Output, word for word, the lines of this listing that fall between the line with "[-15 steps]" and the line with "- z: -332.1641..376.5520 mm", counting both of those lines, and no others.
== Collected data ==
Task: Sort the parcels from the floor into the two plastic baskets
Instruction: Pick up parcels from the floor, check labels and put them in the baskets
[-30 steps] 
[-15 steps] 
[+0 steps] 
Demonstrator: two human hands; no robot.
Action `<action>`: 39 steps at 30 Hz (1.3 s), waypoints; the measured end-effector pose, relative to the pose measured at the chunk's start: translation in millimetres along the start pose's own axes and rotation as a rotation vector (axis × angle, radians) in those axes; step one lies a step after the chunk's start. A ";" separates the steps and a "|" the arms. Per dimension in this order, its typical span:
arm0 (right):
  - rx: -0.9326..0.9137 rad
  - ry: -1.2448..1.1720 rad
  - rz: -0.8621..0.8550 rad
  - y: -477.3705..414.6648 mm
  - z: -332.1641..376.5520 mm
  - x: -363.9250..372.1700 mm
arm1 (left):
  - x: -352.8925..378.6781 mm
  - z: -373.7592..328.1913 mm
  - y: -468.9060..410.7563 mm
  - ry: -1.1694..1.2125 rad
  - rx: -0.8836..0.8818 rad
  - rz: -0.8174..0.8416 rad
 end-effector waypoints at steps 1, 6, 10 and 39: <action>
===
**Result of the task**:
[-15 steps] 
[+0 steps] 
Demonstrator: two human hands; no robot.
Action `<action>`: 39 steps at 30 Hz (1.3 s), waypoints; the measured end-effector pose, relative to the pose measured at the chunk's start: translation in millimetres along the start pose's own axes and rotation as a rotation vector (axis × angle, radians) in those axes; step one lies a step after the chunk's start. A ";" separates the steps and a "|" the arms. Per dimension in this order, its typical span:
arm0 (right):
  - rx: -0.9326..0.9137 rad
  - ry: -1.2448..1.1720 rad
  - rz: -0.8621..0.8550 rad
  - y: -477.3705..414.6648 mm
  - z: -332.1641..376.5520 mm

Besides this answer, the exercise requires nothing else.